Work instructions ▸ Below is a listing. Quote from it, exactly, the lines from the one containing "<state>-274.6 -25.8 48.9" down to the one containing "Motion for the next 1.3", both ends included, and nothing else.

Record set ▸
<<<<
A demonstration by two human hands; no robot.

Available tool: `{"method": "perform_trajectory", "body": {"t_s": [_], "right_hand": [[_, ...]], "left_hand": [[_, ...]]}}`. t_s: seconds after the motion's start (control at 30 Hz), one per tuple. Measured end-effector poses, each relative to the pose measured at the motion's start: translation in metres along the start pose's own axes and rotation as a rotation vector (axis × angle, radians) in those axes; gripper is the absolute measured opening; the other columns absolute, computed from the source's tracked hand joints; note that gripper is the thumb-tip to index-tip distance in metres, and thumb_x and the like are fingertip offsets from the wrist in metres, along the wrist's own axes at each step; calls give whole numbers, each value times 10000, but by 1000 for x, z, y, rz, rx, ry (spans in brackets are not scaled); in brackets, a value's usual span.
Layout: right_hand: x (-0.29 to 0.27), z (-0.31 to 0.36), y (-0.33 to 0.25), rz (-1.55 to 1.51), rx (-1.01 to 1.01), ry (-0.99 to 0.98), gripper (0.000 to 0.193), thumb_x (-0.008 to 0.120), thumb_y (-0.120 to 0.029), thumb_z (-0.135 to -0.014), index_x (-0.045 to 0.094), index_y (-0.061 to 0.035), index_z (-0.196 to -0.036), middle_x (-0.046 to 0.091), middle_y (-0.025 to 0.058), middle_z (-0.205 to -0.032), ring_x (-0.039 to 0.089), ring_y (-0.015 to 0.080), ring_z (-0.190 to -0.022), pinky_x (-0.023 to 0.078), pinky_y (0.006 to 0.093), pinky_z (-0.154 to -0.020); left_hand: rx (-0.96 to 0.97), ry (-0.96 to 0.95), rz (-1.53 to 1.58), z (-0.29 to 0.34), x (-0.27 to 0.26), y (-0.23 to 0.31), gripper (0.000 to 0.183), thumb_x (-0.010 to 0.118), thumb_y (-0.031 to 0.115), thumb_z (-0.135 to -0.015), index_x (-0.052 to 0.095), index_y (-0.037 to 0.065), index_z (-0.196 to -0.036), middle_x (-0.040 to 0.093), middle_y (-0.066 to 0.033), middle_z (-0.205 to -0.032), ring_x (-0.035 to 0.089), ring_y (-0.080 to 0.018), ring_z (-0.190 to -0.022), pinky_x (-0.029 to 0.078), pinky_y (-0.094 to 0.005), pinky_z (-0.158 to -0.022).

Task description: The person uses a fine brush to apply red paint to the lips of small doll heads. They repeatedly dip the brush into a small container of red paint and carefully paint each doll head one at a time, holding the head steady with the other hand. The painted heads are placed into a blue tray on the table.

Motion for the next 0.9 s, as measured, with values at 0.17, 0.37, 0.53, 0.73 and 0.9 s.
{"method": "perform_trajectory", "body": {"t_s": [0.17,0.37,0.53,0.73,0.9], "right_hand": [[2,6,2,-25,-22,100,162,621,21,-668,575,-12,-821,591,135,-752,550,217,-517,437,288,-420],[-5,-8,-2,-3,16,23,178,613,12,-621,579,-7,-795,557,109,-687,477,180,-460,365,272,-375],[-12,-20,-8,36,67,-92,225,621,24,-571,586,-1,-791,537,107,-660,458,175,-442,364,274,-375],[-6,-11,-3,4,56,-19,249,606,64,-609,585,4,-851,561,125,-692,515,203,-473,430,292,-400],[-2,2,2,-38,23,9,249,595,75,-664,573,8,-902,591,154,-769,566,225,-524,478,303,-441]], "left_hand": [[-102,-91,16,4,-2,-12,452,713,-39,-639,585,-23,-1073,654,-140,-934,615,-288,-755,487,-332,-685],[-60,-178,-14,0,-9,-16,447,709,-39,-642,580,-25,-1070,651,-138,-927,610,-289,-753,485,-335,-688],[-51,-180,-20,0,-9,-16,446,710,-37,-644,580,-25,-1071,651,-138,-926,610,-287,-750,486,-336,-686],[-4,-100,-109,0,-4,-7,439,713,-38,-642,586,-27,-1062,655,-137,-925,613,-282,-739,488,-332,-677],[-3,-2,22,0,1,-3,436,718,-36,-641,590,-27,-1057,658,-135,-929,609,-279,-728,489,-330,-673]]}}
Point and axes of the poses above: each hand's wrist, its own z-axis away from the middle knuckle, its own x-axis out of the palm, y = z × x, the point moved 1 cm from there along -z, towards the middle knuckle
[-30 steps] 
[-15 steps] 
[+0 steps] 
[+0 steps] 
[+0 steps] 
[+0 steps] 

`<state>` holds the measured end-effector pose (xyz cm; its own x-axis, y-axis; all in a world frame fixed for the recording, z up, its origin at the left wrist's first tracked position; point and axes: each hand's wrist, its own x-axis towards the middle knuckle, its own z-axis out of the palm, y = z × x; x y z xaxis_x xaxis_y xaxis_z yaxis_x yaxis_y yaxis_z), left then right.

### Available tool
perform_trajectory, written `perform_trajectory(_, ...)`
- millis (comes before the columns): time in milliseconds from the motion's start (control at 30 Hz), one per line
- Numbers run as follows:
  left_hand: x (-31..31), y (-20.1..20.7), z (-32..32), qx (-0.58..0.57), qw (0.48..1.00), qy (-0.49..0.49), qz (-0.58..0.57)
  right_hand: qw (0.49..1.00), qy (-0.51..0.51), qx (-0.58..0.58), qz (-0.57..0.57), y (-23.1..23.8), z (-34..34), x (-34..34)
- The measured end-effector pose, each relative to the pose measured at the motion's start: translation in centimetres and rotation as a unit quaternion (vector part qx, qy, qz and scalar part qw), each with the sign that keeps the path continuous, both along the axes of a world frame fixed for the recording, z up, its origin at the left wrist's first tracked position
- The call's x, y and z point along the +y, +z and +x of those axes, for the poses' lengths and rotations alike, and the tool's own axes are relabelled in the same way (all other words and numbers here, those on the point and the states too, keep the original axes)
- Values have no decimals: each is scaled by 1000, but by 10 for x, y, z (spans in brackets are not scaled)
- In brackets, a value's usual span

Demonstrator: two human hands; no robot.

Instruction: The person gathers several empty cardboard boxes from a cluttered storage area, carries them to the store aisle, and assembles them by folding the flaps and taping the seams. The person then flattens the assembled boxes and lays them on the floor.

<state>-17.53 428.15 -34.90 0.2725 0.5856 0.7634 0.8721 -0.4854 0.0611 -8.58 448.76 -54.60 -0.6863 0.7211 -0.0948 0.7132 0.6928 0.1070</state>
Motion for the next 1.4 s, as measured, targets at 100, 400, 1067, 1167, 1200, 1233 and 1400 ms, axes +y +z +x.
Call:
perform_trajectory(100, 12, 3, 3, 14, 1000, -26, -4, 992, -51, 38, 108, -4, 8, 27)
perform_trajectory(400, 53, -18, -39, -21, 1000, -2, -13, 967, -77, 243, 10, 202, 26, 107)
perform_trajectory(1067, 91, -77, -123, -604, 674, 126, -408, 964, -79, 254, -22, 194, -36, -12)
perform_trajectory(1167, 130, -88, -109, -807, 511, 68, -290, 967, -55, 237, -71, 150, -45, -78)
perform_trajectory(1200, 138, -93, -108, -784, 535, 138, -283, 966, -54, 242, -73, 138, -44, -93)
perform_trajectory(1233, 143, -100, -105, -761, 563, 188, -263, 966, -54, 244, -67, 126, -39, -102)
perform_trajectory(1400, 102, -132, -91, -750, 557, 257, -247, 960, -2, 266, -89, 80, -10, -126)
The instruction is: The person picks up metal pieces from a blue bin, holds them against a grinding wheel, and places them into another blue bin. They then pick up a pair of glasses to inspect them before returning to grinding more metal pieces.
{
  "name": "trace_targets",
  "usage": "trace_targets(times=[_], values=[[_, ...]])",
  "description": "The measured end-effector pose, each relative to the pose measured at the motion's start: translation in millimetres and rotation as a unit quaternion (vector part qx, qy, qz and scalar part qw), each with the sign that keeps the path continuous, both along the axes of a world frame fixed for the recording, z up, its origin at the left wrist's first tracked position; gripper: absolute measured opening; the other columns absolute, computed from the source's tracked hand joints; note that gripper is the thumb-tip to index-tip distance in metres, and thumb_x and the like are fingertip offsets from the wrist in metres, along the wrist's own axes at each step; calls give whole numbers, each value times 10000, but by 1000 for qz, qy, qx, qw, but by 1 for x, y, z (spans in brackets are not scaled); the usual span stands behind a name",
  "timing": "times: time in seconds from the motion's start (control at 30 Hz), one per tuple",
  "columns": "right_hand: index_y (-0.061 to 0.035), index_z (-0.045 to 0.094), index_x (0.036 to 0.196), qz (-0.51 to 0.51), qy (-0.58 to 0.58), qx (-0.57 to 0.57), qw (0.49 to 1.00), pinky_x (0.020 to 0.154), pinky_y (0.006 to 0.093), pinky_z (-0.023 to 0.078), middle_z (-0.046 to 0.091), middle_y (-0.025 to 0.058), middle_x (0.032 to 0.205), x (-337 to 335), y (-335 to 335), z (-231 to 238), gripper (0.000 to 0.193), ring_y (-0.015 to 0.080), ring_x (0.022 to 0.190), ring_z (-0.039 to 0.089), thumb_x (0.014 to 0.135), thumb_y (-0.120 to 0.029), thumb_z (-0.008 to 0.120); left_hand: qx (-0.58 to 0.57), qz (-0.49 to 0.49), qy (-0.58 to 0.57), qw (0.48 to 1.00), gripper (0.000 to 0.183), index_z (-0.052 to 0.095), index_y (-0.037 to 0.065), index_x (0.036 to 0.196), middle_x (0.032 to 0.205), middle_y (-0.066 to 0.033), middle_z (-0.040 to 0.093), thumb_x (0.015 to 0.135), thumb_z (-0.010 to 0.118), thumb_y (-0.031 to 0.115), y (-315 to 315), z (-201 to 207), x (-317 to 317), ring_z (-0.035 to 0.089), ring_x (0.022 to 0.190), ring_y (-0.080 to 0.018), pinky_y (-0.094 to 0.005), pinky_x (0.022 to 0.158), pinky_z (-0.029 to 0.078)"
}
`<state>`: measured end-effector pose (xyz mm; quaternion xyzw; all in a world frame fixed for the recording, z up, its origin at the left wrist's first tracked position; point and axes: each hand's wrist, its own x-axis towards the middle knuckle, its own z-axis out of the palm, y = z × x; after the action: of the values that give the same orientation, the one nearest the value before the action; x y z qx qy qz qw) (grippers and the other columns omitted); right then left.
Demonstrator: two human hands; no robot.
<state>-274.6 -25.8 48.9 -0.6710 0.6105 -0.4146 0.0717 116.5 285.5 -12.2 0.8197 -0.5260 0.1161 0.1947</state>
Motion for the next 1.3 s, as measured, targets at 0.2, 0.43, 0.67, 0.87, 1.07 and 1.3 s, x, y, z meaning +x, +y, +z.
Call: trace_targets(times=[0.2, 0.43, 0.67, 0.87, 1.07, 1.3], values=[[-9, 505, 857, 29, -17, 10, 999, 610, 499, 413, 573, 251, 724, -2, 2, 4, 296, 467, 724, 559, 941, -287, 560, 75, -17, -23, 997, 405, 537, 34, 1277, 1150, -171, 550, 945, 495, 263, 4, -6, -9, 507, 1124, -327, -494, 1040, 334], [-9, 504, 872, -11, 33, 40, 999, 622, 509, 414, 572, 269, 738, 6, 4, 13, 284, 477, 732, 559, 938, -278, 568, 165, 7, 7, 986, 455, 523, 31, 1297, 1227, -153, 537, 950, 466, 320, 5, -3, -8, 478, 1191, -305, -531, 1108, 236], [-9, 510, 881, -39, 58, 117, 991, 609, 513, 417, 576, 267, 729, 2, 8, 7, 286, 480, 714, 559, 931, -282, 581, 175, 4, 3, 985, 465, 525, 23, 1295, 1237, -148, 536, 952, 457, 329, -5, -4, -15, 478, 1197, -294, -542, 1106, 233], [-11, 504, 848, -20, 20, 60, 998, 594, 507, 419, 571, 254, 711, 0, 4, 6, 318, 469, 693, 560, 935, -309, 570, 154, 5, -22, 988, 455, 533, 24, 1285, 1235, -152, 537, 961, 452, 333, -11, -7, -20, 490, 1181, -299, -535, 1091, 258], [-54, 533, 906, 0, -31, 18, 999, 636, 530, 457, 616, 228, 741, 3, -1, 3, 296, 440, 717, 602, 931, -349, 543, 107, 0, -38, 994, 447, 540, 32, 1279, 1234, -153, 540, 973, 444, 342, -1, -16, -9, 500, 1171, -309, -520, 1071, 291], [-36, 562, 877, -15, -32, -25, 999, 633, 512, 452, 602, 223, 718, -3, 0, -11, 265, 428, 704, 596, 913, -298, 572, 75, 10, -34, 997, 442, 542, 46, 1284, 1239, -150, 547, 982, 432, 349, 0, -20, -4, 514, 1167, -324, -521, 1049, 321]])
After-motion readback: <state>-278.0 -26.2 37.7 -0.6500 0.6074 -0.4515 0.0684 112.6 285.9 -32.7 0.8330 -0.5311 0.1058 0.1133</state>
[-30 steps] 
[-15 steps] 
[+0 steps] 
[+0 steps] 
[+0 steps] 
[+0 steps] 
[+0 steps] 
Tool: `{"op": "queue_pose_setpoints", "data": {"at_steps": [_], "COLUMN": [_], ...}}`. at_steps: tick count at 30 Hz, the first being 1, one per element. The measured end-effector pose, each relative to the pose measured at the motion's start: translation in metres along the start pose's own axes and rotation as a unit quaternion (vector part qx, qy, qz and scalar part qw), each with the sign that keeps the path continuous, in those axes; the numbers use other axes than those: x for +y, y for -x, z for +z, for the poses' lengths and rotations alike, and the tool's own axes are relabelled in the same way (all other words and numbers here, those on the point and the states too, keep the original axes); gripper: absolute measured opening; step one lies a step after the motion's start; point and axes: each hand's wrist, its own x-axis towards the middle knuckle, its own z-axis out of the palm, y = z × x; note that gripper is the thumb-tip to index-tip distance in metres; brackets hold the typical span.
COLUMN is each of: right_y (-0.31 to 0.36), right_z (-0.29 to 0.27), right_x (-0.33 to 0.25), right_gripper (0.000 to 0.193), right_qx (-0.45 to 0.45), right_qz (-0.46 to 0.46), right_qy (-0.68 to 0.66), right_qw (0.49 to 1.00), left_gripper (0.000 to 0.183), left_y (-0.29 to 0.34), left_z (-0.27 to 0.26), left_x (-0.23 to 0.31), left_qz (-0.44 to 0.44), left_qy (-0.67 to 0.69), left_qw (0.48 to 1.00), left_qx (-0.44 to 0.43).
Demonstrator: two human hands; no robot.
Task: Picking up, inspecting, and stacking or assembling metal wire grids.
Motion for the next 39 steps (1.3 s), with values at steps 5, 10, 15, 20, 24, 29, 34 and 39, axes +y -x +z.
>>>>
Exercise response ▸
<state>-274.6 -25.8 48.9 -0.6710 0.6105 -0.4146 0.0717 116.5 285.5 -12.2 0.8197 -0.5260 0.1161 0.1947</state>
Motion for the next 1.3 s, as measured, targets at 0.2, 0.43, 0.67, 0.87, 1.07 and 1.3 s, x, y, z meaning +x, +y, +z.

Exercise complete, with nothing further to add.